Your task is to copy every line below that contains the word "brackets".

— Collected data —
______________________________

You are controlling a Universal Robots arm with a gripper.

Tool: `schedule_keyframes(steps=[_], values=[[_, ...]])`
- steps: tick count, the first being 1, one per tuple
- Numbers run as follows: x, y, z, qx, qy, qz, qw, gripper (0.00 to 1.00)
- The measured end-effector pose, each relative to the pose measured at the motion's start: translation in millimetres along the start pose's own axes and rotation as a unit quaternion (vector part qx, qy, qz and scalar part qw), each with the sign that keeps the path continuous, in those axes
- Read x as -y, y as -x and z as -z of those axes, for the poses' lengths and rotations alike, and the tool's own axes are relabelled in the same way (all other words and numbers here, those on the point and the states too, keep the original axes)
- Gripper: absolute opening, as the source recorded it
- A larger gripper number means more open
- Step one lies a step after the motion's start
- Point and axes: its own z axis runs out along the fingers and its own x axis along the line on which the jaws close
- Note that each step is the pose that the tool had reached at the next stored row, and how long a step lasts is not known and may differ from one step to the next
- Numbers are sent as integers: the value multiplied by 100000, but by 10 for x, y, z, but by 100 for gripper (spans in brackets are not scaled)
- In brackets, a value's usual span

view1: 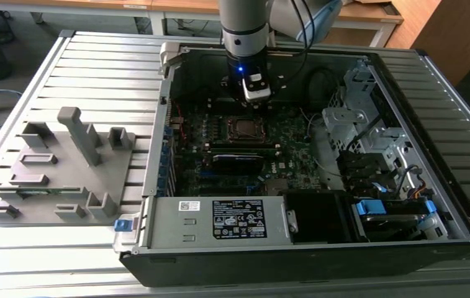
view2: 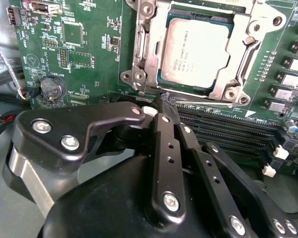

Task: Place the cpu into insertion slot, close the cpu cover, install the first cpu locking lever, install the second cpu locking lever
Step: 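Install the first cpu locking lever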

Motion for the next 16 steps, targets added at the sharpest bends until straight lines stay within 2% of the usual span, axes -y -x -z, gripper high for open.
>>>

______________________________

— Your solution —
- Numbers are sent as integers: the value multiplied by 100000, but by 10 for x, y, z, but by 100 for gripper (spans in brackets are not scaled)
- In brackets, a value's usual span

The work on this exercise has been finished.